Pour cela, à défaut d’une supériorité numérique plus marquée, il n’est pas d’autre solution que de jouer sur une meilleure économie des forces en réunissant les bataillons d’artillerie de brigades dans un ou deux grands groupements d’appui à 20 km, et en regroupant sous un même commandement cinq des neuf brigades de manœuvre face à un seul compartiment donné : face à Kherson au sud, au centre dans la région de la tête de pont de Davydiv Brid, ou encore sur la limite nord. En restant sur la défensive ailleurs et en acceptant même de perdre du terrain dans les zones d’intérêt secondaire, il serait ainsi possible d’espérer progresser village par village par un martèlement continu d’attaques de bataillons, avec peut-être parfois des effets d’accélération si les avances d’encerclement des unités russes les poussent au repli.
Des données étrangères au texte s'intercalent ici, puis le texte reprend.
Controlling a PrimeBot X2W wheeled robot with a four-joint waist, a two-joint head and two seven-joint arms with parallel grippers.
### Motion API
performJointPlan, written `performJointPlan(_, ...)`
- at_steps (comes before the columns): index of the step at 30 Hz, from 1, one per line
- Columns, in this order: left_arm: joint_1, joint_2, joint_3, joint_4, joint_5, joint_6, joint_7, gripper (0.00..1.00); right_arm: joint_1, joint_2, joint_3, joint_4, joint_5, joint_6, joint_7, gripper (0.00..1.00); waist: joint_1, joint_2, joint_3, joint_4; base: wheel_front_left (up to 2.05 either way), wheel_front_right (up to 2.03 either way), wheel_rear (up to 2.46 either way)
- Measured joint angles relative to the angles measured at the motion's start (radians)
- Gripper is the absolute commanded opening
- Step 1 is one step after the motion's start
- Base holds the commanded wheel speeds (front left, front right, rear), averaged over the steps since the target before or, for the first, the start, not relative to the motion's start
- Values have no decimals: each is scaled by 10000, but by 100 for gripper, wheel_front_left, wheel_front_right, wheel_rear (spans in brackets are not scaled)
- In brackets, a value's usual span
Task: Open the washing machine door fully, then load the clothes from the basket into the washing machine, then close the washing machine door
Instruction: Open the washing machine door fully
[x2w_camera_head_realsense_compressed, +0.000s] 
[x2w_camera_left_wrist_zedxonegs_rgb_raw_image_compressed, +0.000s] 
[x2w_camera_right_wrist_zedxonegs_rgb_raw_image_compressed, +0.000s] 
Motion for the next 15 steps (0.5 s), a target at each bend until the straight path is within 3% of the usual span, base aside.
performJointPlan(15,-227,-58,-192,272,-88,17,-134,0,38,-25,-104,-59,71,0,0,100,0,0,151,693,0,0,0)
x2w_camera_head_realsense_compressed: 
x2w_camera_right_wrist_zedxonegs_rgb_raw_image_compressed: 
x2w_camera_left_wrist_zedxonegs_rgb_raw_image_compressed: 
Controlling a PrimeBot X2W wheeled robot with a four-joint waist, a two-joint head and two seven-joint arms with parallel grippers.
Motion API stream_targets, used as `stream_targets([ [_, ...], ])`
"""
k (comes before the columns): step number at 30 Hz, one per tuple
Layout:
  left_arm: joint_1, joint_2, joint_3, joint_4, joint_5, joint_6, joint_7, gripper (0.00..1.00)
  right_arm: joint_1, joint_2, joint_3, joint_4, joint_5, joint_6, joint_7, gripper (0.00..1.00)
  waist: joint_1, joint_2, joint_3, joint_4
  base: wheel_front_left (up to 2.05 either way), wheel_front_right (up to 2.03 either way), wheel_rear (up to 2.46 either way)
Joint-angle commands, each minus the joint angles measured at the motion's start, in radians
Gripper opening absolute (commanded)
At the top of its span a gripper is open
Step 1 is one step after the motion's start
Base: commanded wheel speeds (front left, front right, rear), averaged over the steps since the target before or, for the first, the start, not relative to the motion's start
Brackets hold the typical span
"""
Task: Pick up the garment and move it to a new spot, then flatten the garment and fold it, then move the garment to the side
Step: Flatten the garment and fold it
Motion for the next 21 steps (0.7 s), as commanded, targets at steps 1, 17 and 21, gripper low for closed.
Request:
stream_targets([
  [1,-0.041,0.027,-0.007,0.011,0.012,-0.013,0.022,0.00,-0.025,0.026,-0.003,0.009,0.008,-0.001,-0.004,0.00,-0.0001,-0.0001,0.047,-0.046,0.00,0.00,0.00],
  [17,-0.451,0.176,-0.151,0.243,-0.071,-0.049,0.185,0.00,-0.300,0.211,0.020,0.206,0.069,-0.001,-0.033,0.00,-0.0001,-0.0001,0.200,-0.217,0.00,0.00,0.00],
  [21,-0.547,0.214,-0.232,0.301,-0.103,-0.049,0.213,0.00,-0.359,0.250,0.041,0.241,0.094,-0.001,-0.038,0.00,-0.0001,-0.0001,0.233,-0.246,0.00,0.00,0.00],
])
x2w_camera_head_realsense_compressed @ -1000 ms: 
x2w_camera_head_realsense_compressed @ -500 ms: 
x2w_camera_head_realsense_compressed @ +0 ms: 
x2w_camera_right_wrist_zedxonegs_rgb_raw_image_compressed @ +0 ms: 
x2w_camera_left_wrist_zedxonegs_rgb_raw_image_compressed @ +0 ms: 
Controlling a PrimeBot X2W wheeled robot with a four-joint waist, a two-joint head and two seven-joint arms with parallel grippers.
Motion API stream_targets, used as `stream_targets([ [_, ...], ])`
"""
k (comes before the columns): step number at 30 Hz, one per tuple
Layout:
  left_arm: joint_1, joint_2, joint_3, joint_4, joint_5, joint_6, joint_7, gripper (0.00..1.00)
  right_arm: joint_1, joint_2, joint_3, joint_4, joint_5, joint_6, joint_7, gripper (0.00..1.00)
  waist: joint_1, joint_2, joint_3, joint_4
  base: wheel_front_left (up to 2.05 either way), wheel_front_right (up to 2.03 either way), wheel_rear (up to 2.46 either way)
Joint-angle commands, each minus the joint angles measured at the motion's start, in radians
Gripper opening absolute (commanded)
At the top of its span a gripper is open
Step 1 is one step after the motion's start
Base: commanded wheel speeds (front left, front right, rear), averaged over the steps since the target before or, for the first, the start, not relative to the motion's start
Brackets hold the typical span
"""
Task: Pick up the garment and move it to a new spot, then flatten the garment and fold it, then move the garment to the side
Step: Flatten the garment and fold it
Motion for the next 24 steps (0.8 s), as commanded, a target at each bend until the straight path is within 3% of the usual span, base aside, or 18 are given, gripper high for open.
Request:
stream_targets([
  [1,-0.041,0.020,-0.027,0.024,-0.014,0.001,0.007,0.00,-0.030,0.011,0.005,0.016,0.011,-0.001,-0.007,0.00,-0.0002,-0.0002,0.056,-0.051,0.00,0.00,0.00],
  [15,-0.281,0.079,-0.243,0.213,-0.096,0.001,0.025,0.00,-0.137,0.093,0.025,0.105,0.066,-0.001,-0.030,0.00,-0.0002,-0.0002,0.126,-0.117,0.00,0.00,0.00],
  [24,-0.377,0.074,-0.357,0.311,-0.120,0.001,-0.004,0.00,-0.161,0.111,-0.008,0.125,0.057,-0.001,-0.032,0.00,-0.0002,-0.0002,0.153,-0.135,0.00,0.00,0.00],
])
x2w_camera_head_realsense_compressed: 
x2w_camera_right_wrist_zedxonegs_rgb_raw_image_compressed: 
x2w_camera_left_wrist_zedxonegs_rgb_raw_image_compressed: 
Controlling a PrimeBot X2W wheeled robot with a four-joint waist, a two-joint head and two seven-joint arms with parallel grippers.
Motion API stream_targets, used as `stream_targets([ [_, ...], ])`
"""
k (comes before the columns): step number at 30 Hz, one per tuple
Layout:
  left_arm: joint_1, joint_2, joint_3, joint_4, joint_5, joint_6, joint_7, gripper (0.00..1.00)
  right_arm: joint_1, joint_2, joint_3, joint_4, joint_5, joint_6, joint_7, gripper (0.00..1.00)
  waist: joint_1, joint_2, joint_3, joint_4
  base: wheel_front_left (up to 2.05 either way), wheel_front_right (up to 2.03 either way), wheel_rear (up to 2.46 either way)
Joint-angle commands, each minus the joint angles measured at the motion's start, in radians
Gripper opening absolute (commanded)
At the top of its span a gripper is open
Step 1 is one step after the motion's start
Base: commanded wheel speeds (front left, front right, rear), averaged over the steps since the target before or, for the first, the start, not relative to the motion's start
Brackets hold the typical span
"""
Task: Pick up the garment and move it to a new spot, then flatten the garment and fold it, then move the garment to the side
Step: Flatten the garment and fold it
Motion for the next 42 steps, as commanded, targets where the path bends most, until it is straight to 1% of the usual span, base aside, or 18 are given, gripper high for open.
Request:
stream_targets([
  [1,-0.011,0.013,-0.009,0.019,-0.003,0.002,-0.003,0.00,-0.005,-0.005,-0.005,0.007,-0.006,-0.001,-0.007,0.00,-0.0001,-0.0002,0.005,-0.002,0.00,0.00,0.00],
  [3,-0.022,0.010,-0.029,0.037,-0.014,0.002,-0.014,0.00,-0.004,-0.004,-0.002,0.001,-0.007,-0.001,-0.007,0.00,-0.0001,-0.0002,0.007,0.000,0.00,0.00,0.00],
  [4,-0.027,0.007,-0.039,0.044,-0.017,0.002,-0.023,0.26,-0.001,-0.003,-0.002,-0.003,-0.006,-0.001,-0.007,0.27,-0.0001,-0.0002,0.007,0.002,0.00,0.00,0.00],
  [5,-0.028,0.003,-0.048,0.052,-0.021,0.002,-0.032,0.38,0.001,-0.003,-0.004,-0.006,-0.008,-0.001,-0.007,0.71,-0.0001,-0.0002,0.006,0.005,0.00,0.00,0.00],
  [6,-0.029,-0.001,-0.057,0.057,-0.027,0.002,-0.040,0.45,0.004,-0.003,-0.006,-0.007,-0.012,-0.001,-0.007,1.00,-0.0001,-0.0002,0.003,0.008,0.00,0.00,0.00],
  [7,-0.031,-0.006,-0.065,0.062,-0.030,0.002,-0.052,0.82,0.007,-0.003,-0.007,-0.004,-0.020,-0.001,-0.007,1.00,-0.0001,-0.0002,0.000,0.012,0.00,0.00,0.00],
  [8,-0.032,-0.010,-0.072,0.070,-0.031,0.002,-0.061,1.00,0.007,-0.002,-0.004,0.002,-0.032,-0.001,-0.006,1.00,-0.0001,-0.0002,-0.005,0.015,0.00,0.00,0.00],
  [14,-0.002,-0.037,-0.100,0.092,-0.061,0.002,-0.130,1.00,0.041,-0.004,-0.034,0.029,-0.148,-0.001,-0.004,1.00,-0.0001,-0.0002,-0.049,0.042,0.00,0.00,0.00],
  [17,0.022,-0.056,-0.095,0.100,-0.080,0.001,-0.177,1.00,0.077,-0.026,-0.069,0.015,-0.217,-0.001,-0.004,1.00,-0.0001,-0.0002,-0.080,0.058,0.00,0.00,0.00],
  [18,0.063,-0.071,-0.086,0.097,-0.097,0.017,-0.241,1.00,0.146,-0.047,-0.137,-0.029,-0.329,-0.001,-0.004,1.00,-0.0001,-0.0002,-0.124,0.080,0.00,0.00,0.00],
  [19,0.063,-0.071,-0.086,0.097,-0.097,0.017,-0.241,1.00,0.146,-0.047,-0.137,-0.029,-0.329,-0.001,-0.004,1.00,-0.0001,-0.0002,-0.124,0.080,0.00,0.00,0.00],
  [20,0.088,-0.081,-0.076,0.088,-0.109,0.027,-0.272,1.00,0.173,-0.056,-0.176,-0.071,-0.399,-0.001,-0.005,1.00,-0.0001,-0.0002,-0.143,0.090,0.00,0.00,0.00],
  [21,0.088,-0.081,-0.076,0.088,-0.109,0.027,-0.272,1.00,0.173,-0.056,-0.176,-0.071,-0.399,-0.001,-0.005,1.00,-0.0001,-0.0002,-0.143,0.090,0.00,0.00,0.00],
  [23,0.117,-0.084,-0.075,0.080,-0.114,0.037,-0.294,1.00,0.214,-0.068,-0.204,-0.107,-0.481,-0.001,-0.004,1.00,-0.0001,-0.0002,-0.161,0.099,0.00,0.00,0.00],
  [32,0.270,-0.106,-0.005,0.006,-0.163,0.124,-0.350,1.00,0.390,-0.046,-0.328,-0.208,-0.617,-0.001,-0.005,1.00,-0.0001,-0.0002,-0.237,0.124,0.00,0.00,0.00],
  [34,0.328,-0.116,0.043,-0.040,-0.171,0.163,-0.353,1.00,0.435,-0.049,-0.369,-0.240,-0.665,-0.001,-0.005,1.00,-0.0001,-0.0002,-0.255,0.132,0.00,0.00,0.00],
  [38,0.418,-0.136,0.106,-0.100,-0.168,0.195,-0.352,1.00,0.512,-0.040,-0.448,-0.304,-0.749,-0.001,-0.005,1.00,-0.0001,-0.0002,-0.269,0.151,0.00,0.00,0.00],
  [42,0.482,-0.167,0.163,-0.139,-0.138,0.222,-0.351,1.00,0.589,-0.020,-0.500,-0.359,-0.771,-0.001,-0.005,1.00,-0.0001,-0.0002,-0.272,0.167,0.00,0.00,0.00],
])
Bien entendu, ce processus ne se fera pas sans réaction russe, par un renforcement du secteur, peut-être par des contre-attaques importantes ou simplement en attaquant à nouveau dans le Donbass, plaçant ainsi les forces ukrainiennes sous tension avec l’obligation de venir renforcer le secteur Sloviansk-Kramatorsk.
Si les séries d’attaques ukrainiennes finissent par rencontrer une forte résistance en arrivant aux abords de Kherson, ce qui nécessitera une reconfiguration des forces ukrainiennes en mode « combat urbain », le groupement d’artillerie d’appui doit pouvoir basculer très vite avec deux brigades de manœuvre sur un autre point d’attaque sur le front. S’il n’est pas possible de lancer de grandes attaques, il faut multiplier les petites actions — que ce soit des attaques ou des manœuvres latérales. L’essentiel est de conserver l’initiative. À ce prix, les forces ukrainiennes peuvent seulement espérer atteindre le Dniepr à la fin du mois d’août. La prise de Kherson — ou le franchissement du fleuve par ailleurs — constitueront d’autres défis à relever, mais l’approche de l’artillerie à longue portée du fleuve ouvrirait de nouvelles perspectives et constituerait déjà une grande victoire. Ce sera cependant très difficile.